Records shown section start

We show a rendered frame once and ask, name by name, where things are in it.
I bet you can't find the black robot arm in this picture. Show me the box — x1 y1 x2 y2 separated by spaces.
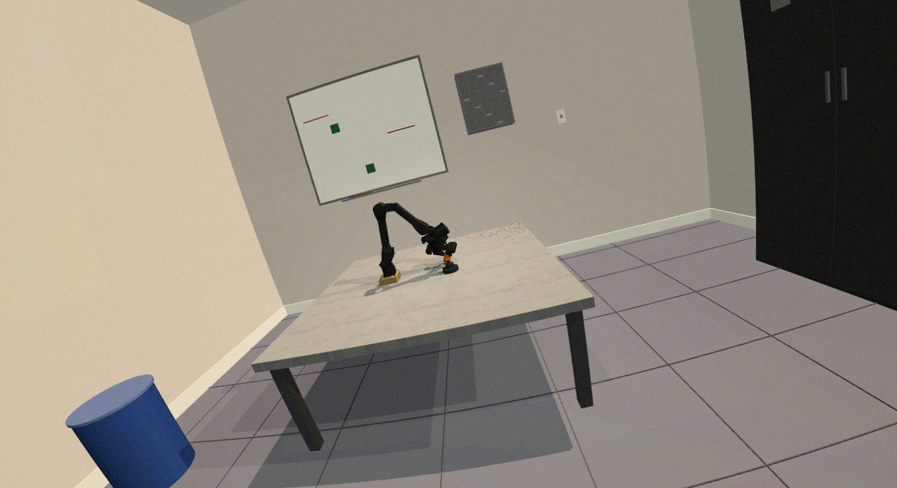
373 202 450 278

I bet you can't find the dark grey round pedestal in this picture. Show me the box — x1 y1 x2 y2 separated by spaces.
442 260 459 274

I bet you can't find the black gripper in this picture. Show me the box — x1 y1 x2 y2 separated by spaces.
425 238 457 256

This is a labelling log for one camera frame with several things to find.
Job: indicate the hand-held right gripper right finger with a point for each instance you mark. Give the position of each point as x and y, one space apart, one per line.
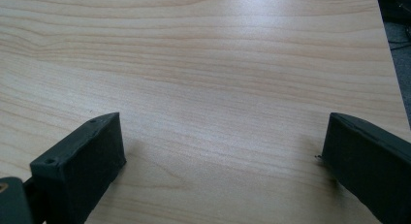
371 166

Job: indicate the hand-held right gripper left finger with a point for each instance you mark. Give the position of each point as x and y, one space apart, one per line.
77 166

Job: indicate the dark equipment base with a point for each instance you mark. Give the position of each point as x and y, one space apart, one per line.
394 6

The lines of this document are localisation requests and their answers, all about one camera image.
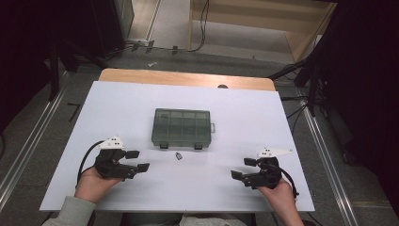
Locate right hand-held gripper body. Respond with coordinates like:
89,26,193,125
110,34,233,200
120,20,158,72
241,147,295,190

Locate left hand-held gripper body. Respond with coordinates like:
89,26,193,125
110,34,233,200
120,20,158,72
93,136,140,182

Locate smoky clear plastic compartment box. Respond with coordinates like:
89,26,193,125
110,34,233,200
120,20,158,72
151,107,216,150

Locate person's right hand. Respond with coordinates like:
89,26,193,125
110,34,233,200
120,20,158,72
255,178,297,209

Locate person's left hand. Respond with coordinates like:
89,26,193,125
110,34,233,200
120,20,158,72
74,166,123,204

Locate white table board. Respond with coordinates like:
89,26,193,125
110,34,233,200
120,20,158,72
40,80,315,213

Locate person's grey clothing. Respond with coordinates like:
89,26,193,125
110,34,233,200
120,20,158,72
178,213,250,226

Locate wooden table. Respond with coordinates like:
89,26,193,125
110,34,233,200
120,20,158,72
98,68,277,92

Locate black metal stand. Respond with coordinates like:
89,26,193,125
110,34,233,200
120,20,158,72
48,40,61,102
268,55,322,117

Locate floor power strip with plugs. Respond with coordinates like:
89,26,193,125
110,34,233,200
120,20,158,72
125,39,181,57

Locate dark cabinet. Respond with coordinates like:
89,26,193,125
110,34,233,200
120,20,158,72
90,0,136,59

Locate dark curtain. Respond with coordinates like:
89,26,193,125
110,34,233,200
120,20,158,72
313,0,399,218
0,0,95,133

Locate light wooden shelf unit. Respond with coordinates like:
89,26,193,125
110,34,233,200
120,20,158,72
187,0,338,62

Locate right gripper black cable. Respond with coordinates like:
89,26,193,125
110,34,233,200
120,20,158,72
278,168,300,200

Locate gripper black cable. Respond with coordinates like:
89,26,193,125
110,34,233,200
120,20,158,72
278,168,300,200
75,140,106,188

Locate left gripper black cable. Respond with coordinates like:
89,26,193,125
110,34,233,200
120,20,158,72
75,140,106,188

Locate metal floor rail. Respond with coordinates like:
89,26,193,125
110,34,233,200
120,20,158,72
299,100,360,226
0,72,70,208

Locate black floor cables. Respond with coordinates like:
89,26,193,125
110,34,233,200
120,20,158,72
280,95,310,135

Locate hanging black cable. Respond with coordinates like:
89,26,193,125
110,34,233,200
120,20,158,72
191,0,211,53

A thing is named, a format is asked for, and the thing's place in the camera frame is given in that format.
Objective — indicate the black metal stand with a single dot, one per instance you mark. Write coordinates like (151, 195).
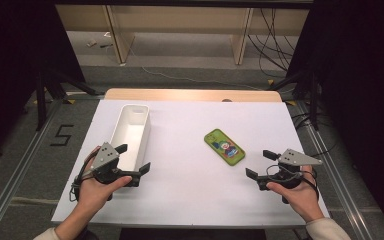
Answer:
(41, 100)
(314, 100)

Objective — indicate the small black pen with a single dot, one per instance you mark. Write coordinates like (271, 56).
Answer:
(106, 45)

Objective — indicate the black curtain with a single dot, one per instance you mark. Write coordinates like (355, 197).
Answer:
(363, 83)
(6, 66)

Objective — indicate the aluminium floor rail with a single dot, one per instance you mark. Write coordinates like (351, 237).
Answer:
(333, 173)
(16, 173)

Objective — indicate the green clown phone case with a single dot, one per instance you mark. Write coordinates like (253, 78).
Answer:
(225, 147)

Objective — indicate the small white floor object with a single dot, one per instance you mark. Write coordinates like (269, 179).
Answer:
(91, 43)

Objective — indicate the small white paper scrap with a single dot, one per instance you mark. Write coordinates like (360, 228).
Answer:
(107, 34)

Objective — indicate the person's left hand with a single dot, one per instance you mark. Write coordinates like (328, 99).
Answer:
(93, 195)

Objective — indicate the black metal crossbar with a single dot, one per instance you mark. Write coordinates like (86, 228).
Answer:
(180, 4)

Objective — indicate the light wooden shelf unit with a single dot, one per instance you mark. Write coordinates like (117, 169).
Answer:
(180, 20)

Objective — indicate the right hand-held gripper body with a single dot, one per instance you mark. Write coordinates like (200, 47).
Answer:
(296, 158)

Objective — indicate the yellow tape piece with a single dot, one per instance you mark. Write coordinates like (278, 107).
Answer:
(270, 81)
(291, 103)
(69, 101)

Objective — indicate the long white plastic box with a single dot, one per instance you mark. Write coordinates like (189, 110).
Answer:
(131, 133)

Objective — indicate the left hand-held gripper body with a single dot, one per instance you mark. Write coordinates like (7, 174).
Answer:
(105, 160)

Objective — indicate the person's right hand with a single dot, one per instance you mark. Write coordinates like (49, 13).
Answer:
(301, 200)

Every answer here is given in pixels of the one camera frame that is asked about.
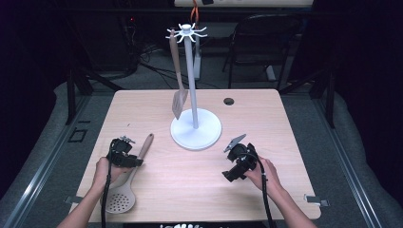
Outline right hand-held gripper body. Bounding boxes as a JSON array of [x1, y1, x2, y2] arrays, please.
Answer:
[[222, 133, 259, 180]]

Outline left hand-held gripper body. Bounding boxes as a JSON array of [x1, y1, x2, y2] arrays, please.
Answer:
[[106, 135, 137, 168]]

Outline beige slotted spoon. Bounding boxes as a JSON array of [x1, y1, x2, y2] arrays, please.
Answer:
[[104, 132, 155, 215]]

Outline white utensil rack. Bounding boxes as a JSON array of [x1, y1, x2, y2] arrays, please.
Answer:
[[164, 22, 222, 151]]

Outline beige spatula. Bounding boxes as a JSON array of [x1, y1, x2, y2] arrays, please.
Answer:
[[168, 28, 189, 121]]

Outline person's left hand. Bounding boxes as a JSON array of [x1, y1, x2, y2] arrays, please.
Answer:
[[94, 157, 134, 191]]

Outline person's right hand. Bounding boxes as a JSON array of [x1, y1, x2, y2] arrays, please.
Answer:
[[245, 157, 283, 196]]

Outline person's black printed clothing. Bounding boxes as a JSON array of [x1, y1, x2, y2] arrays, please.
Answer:
[[123, 221, 268, 228]]

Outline white stand foot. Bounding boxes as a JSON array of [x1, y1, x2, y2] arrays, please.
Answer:
[[265, 65, 278, 83]]

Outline black chair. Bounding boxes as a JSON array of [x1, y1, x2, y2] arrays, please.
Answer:
[[221, 13, 302, 91]]

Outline pale background table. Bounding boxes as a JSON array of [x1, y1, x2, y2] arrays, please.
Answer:
[[174, 0, 315, 9]]

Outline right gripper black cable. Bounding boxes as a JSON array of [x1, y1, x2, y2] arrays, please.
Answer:
[[240, 153, 276, 228]]

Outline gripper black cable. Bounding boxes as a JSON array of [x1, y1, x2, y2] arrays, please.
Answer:
[[240, 153, 276, 228], [100, 142, 114, 228]]

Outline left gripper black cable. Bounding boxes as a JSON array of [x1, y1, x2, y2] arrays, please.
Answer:
[[100, 142, 114, 228]]

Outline black metal frame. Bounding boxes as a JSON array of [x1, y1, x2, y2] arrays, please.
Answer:
[[65, 65, 125, 125], [278, 67, 336, 129]]

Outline metal table bracket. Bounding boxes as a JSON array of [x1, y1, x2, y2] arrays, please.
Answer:
[[303, 193, 331, 208]]

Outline aluminium floor rail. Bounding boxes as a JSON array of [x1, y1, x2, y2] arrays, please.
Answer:
[[3, 94, 93, 228], [312, 91, 383, 228]]

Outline dark floor cables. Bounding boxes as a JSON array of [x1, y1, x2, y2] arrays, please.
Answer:
[[137, 44, 220, 90]]

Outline orange cable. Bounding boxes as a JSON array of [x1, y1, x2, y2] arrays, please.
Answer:
[[189, 0, 201, 24]]

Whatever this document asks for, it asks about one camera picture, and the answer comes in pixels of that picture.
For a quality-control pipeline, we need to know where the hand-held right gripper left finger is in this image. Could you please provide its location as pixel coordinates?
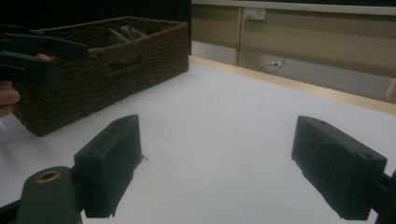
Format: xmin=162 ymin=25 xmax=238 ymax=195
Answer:
xmin=73 ymin=114 xmax=148 ymax=219

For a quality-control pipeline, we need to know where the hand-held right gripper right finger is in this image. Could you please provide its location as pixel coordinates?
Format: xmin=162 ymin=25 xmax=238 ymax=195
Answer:
xmin=290 ymin=115 xmax=389 ymax=221

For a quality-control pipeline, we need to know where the brown woven basket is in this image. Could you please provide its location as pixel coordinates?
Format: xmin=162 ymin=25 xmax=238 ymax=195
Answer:
xmin=11 ymin=16 xmax=191 ymax=138

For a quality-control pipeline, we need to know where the dark green cloth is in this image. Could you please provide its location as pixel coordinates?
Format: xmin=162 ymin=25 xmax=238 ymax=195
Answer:
xmin=105 ymin=24 xmax=149 ymax=45

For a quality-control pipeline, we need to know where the dark cable with white plug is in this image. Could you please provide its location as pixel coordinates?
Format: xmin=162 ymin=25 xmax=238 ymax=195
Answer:
xmin=257 ymin=57 xmax=286 ymax=76

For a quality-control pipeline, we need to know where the white wall rail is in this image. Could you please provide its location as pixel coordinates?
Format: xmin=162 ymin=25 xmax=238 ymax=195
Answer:
xmin=191 ymin=0 xmax=396 ymax=17

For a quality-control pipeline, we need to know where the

Records shown section end

- _Directions for this task_
Pull out all lines from the entries above in which the word "pixels" appears.

- _Answer section_
Every answer here is given in pixels of the one camera frame that is asked about.
Whatever this document asks for, it asks about one camera picture, and the answer comes in pixels of that picture.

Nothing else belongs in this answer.